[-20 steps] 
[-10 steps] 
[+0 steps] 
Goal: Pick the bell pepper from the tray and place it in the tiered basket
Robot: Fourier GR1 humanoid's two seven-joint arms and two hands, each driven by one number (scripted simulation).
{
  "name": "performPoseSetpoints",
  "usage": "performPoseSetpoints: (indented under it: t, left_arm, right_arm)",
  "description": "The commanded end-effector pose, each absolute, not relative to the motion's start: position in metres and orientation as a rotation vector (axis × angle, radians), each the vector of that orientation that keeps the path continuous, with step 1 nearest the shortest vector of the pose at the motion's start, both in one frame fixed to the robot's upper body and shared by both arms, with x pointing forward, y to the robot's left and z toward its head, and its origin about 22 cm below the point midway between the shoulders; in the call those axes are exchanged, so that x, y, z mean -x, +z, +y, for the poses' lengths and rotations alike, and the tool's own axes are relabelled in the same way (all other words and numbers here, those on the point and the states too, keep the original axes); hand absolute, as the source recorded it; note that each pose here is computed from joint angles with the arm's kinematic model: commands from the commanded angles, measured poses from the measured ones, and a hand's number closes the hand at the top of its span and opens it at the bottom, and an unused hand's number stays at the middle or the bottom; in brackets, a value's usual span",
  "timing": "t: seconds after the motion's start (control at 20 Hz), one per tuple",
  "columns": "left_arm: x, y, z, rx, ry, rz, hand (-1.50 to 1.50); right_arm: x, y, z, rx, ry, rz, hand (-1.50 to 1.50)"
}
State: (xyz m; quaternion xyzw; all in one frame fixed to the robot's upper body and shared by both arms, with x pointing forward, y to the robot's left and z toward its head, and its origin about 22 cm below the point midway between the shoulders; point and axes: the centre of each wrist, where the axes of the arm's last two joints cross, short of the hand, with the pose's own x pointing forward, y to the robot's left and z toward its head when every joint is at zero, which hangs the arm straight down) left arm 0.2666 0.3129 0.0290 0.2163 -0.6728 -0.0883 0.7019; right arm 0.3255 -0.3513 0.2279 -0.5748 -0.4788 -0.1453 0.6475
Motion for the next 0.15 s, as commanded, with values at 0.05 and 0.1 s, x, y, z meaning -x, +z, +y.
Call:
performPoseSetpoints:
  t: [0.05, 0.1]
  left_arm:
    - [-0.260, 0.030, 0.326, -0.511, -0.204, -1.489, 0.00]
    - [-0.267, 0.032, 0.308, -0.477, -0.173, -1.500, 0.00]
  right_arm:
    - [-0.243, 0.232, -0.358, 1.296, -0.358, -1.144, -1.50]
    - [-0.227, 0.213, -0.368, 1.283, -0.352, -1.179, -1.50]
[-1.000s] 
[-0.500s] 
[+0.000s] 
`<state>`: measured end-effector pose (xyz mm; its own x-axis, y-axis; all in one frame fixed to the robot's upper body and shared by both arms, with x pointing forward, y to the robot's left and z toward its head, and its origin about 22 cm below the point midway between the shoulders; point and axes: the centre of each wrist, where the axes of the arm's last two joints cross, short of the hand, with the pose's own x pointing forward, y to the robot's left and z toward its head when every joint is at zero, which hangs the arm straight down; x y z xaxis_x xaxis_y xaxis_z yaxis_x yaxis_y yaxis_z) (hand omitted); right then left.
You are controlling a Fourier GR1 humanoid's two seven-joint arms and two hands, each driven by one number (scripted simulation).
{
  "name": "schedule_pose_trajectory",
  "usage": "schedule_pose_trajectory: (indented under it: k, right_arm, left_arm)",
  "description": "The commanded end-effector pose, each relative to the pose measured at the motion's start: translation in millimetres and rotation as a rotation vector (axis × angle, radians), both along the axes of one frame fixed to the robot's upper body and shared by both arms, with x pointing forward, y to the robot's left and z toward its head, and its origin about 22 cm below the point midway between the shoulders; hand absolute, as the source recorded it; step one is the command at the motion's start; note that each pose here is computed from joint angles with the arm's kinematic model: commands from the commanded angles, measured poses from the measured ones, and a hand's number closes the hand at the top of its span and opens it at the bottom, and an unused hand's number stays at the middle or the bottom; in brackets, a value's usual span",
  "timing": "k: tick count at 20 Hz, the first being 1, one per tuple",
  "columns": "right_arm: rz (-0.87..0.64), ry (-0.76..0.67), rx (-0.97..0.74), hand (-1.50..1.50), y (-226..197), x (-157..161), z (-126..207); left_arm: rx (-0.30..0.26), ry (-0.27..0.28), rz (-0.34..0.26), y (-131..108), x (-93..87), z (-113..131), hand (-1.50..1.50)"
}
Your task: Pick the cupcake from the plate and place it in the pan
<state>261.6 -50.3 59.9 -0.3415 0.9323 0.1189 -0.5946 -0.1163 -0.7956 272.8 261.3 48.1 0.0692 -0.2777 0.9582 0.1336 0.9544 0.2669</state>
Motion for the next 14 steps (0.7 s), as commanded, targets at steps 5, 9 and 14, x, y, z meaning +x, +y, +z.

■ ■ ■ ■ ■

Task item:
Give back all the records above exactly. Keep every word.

Result of the task:
[-20 steps] 
[-10 steps] 
[+0 steps] 
Goal: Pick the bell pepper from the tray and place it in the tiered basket
Robot: Fourier GR1 humanoid's two seven-joint arms and two hands, each driven by one number (scripted simulation).
{
  "name": "performPoseSetpoints",
  "usage": "performPoseSetpoints: (indented under it: t, left_arm, right_arm)",
  "description": "The commanded end-effector pose, each absolute, not relative to the motion's start: position in metres and orientation as a rotation vector (axis × angle, radians), each the vector of that orientation that keeps the path continuous, with step 1 nearest the shortest vector of the pose at the motion's start, both in one frame fixed to the robot's upper body and shared by both arms, with x pointing forward, y to the robot's left and z toward its head, and its origin about 22 cm below the point midway between the shoulders; in the call those axes are exchanged, so that x, y, z mean -x, +z, +y, for the poses' lengths and rotations alike, and the tool's own axes are relabelled in the same way (all other words and numbers here, those on the point and the states too, keep the original axes); hand absolute, as the source recorded it; note that each pose here is computed from joint angles with the arm's kinematic model: commands from the commanded angles, measured poses from the measured ones, and a hand's number closes the hand at the top of its span and opens it at the bottom, and an unused hand's number stays at the middle or the bottom; in brackets, a value's usual span",
  "timing": "t: seconds after the motion's start (control at 20 Hz), one per tuple",
  "columns": "left_arm: x, y, z, rx, ry, rz, hand (-1.50 to 1.50); right_arm: x, y, z, rx, ry, rz, hand (-1.50 to 1.50)"
}
State: (xyz m; quaternion xyzw; all in one frame fixed to the robot's upper body and shared by both arms, with x pointing forward, y to the robot's left and z toward its head, and its origin about 22 cm below the point midway between the shoulders; point and axes: the centre of each wrist, where the axes of the arm's last two joints cross, short of the hand, with the pose's own x pointing forward, y to the robot's left and z toward its head when every joint is at zero, which hangs the arm straight down) left arm 0.2666 0.3129 0.0290 0.2163 -0.6728 -0.0883 0.7019; right arm 0.3255 -0.3513 0.2279 -0.5748 -0.4788 -0.1453 0.6475
Motion for the next 0.15 s, as commanded, with values at 0.05 and 0.1 s, x, y, z meaning -x, +z, +y.
Call:
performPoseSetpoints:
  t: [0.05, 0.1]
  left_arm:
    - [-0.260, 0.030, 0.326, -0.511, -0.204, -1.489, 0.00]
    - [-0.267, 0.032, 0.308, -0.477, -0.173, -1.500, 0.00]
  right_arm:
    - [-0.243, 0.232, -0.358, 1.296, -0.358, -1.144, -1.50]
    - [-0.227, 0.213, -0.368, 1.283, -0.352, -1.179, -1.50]
[-1.000s] 
[-0.500s] 
[+0.000s] 
`<state>`: measured end-effector pose (xyz mm; its own x-axis, y-axis; all in one frame fixed to the robot's upper body and shared by both arms, with x pointing forward, y to the robot's left and z toward its head, and its origin about 22 cm below the point midway between the shoulders; point and axes: the centre of each wrist, where the axes of the arm's last two joints cross, short of the hand, with the pose's own x pointing forward, y to the robot's left and z toward its head when every joint is at zero, which hangs the arm straight down; x y z xaxis_x xaxis_y xaxis_z yaxis_x yaxis_y yaxis_z) (hand omitted); right then left.
You are controlling a Fourier GR1 humanoid's two seven-joint arms and two hands, each driven by one number (scripted simulation).
{
  "name": "schedule_pose_trajectory",
  "usage": "schedule_pose_trajectory: (indented under it: k, right_arm, left_arm)",
  "description": "The commanded end-effector pose, each relative to the pose measured at the motion's start: translation in millimetres and rotation as a rotation vector (axis × angle, radians), both along the axes of one frame fixed to the robot's upper body and shared by both arms, with x pointing forward, y to the robot's left and z toward its head, and its origin about 22 cm below the point midway between the shoulders; hand absolute, as the source recorded it; step one is the command at the motion's start; note that each pose here is computed from joint angles with the arm's kinematic model: commands from the commanded angles, measured poses from the measured ones, and a hand's number closes the hand at the top of its span and opens it at the bottom, and an unused hand's number stays at the middle or the bottom; in brackets, a value's usual span",
  "timing": "k: tick count at 20 Hz, the first being 1, one per tuple",
  "columns": "right_arm: rz (-0.87..0.64), ry (-0.76..0.67), rx (-0.97..0.74), hand (-1.50..1.50), y (-226..197), x (-157..161), z (-126..207); left_arm: rx (-0.30..0.26), ry (-0.27..0.28), rz (-0.34..0.26), y (-131..108), x (-93..87), z (-113..131), hand (-1.50..1.50)"
}
Your task: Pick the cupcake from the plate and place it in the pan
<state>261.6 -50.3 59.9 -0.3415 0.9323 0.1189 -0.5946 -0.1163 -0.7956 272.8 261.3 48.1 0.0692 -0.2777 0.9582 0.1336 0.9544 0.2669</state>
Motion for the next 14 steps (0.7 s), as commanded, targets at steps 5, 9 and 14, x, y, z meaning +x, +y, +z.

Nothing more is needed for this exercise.